Thermalright makes some of the industry’s best performance coolers and they have been doing so for many years now. The Ultra-120 has been one of their greatest achievements and until recently it has been the best performing cooler we have tested. What makes the Ultra-120 heatsinks so good is not just the low temperatures that it produces when paired with a high-end CPU, it is also how quietly it is able achieve those results.

The original design has been modified over time, adding extra heatpipes for even greater performance, though the materials used have essentially remained the same. The Ultra-120 Extreme for example is a copper/aluminum cooler that stands an impressive 16cm tall and weighs in at just under 800 grams. For a high-end air-cooler these specifications are not excessive, as most competing products share similar specs.

However there is now a new version of the Ultra-120 Extreme, known as the TRUE Copper. Although the dimensions and design are very much the same, there is one key specification that is vastly different. While the Ultra-120 Extreme weighs nearly 800 grams, this new TRUE Copper cooler checks in at 1.9kg and yes, you read that correctly.

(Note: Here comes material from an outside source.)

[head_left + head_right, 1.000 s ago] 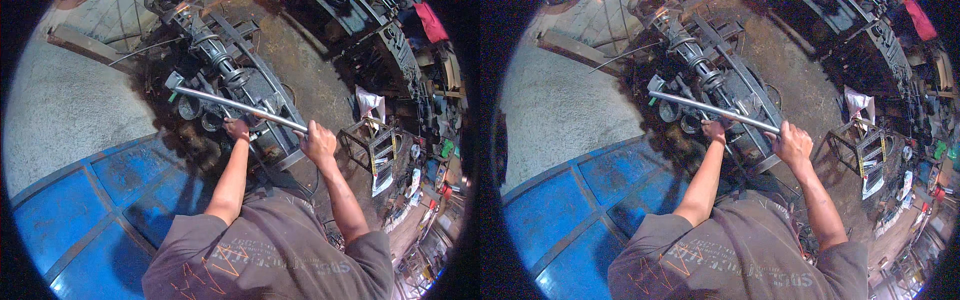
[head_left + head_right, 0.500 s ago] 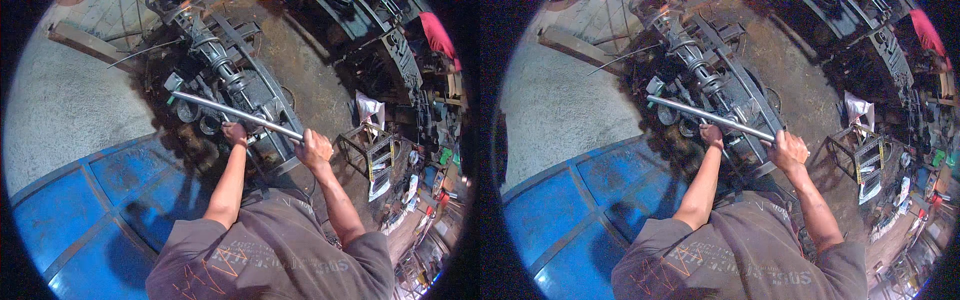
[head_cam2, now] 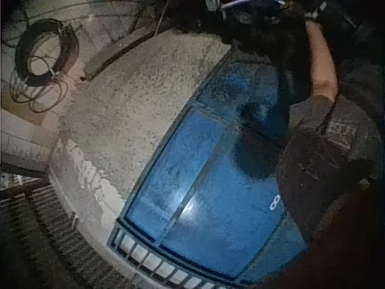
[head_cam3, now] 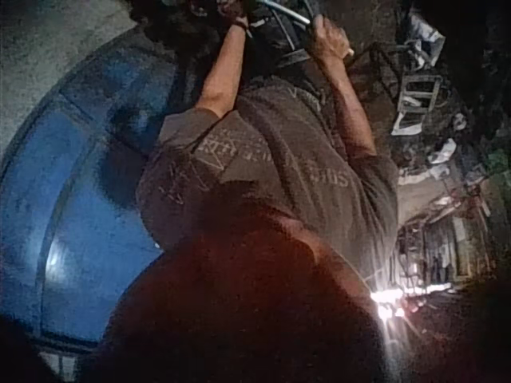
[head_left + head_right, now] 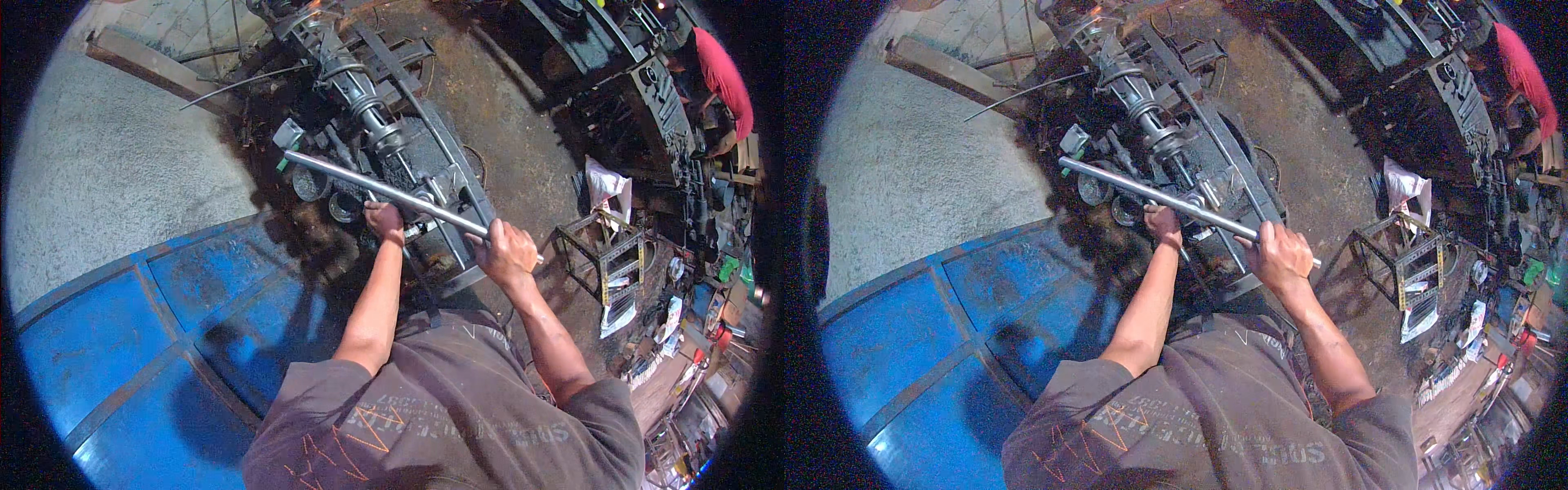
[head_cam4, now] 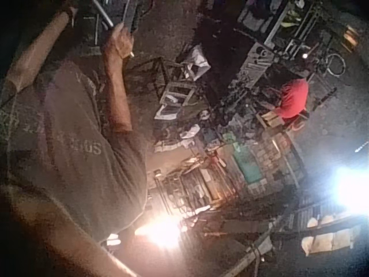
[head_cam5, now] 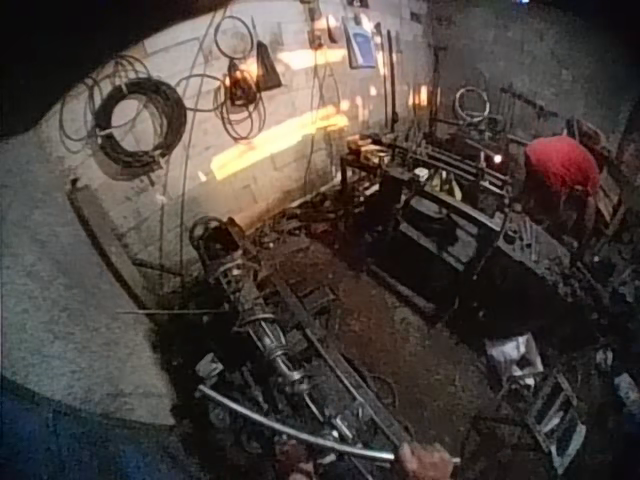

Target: Manually bending metal rods using a specialized fabrication machine and a lever tool.

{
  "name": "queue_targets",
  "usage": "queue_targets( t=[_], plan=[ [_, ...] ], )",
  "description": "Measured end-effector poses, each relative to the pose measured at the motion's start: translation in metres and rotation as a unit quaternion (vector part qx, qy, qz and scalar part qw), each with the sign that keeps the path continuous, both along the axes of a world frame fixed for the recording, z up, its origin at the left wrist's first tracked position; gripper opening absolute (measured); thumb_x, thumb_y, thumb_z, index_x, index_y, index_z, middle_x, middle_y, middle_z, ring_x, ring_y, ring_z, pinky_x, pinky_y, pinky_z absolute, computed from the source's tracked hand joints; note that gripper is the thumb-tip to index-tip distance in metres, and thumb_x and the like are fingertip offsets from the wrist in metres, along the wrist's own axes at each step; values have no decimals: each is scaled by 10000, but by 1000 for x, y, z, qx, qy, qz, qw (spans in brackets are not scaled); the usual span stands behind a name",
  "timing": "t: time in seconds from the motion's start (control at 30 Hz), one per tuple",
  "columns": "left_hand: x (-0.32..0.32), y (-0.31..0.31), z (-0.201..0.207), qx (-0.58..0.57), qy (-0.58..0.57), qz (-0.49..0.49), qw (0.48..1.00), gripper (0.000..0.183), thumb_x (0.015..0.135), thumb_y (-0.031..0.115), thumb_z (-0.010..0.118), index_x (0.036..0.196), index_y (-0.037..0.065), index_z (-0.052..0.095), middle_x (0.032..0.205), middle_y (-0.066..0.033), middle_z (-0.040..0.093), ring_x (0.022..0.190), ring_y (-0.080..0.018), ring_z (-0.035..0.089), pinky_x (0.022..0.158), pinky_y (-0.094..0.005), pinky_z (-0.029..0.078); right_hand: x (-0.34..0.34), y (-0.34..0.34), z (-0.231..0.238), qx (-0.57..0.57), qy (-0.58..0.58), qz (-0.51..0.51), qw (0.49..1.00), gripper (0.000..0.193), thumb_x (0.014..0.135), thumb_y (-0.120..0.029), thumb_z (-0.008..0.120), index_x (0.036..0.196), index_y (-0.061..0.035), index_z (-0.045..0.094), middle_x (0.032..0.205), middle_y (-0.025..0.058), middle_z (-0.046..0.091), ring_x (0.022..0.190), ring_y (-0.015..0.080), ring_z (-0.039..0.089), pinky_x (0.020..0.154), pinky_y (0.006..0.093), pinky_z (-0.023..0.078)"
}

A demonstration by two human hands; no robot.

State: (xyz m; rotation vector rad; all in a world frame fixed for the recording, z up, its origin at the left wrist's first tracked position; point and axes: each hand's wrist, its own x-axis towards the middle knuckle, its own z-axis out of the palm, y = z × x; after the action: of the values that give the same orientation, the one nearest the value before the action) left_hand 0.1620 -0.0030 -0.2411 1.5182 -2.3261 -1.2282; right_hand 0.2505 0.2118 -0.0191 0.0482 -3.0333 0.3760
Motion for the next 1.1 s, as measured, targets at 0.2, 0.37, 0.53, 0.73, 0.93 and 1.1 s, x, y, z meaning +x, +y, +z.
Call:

The TRUE Copper, as the name suggests, truly is a copper heatsink featuring no other material what so ever. Being that copper is much heavier than aluminum, the weight of the TRUE Copper is unlike anything we have ever seen before, and that is simply because no manufacturer has been crazy enough to produce an all copper version of any heatsink.

Other than an insane weight, there are a few other things to consider, and one of those things is the price. Being a huge 100% copper cooler we expected the price tag of the TRUE Copper to actually be much more than it really is. Still, at around $100 US it is not going to be for everyone, costing more than an Intel Core 2 Duo E4600 processor for example.

Obviously the biggest concern we have with the TRUE Copper is the weight, and at 1.9kg there is quite a lot of it. When mounted on the test bed, which has it sitting horizontally, there were no issues as the heatsink is not pulling on the motherboard or its mounting gear. While it can go inside a normal ATX case, we would not dare move the system without first removing the heatsink. This is certainly not an ideal product for LAN goers.